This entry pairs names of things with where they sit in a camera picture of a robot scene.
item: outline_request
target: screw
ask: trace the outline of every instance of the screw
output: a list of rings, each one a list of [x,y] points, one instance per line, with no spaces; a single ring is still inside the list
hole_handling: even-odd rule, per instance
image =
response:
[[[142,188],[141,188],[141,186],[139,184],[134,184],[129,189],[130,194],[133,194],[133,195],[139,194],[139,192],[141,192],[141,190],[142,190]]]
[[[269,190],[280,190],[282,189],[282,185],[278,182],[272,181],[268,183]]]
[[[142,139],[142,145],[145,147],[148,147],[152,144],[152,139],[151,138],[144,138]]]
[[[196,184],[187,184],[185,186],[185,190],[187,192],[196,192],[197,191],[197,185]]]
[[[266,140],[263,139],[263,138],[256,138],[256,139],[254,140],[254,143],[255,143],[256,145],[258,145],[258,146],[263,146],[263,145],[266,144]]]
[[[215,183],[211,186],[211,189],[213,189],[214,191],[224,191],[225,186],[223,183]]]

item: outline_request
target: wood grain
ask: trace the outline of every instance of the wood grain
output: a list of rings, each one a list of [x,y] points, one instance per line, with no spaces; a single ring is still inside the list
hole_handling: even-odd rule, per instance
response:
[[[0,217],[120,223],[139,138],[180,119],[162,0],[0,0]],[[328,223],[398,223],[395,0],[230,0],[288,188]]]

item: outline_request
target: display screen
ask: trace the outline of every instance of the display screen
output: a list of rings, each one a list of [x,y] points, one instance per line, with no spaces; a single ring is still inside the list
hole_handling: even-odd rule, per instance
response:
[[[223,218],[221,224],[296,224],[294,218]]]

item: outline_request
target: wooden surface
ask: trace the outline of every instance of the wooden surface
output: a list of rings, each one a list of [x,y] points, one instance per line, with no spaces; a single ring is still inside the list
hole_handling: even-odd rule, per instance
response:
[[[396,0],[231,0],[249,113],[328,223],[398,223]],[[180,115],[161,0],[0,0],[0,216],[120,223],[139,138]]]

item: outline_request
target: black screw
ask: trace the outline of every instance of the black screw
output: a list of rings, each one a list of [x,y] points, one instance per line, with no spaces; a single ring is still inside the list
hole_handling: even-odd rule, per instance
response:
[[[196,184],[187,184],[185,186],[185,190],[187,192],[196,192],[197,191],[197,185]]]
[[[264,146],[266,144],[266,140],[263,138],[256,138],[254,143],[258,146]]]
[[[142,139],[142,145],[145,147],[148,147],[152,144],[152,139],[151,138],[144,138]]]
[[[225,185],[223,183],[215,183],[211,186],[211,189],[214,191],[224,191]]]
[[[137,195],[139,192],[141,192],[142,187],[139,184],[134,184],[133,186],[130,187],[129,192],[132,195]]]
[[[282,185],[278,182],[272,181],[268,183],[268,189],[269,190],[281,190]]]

....

Type out all of the material again, word for word.

This entry pairs names of things with where they sit in a camera picture of a robot scene.
item: outline_request
target: screw
ask: trace the outline of every instance of the screw
output: a list of rings, each one a list of [x,y] points, one instance per line, with no spaces; a single ring is still inside the list
hole_handling: even-odd rule, per instance
image =
response:
[[[142,188],[141,188],[141,186],[139,184],[134,184],[129,189],[130,194],[133,194],[133,195],[139,194],[139,192],[141,192],[141,190],[142,190]]]
[[[269,190],[280,190],[282,189],[282,185],[278,182],[272,181],[268,183]]]
[[[142,139],[142,145],[145,147],[148,147],[152,144],[152,139],[151,138],[144,138]]]
[[[196,184],[187,184],[185,186],[185,190],[187,192],[196,192],[197,191],[197,185]]]
[[[266,140],[263,139],[263,138],[256,138],[256,139],[254,140],[254,143],[255,143],[256,145],[258,145],[258,146],[263,146],[263,145],[266,144]]]
[[[215,183],[211,186],[211,189],[213,189],[214,191],[224,191],[225,186],[223,183]]]

item: outline_request
target: wood grain
ask: trace the outline of every instance of the wood grain
output: a list of rings, each one a list of [x,y] points, one instance per line, with no spaces; a single ring is still inside the list
hole_handling: even-odd rule, per instance
response:
[[[0,217],[120,223],[139,138],[180,119],[162,0],[0,0]],[[328,223],[398,223],[395,0],[230,0],[288,188]]]

item: outline_request
target: display screen
ask: trace the outline of every instance of the display screen
output: a list of rings, each one a list of [x,y] points, one instance per line, with no spaces; a single ring is still inside the list
hole_handling: even-odd rule, per instance
response:
[[[223,218],[221,224],[296,224],[294,218]]]

item: outline_request
target: wooden surface
ask: trace the outline of every instance of the wooden surface
output: a list of rings, each one a list of [x,y] points, one instance per line, with no spaces; a single ring is still inside the list
hole_handling: even-odd rule, per instance
response:
[[[396,0],[231,0],[249,113],[328,223],[398,223]],[[180,115],[161,0],[0,0],[0,216],[120,223],[139,138]]]

item: outline_request
target: black screw
ask: trace the outline of every instance of the black screw
output: a list of rings, each one a list of [x,y] points, one instance per line, with no spaces; a single ring is still inside the list
hole_handling: even-odd rule, per instance
response:
[[[196,184],[187,184],[185,186],[185,190],[187,192],[196,192],[197,191],[197,185]]]
[[[264,146],[266,144],[266,140],[263,138],[256,138],[254,143],[258,146]]]
[[[142,139],[142,145],[145,147],[148,147],[152,144],[152,139],[151,138],[144,138]]]
[[[225,185],[223,183],[215,183],[211,186],[211,189],[214,191],[224,191]]]
[[[137,195],[139,192],[141,192],[142,187],[139,184],[134,184],[133,186],[130,187],[129,192],[132,195]]]
[[[282,185],[278,182],[272,181],[268,183],[268,189],[269,190],[281,190]]]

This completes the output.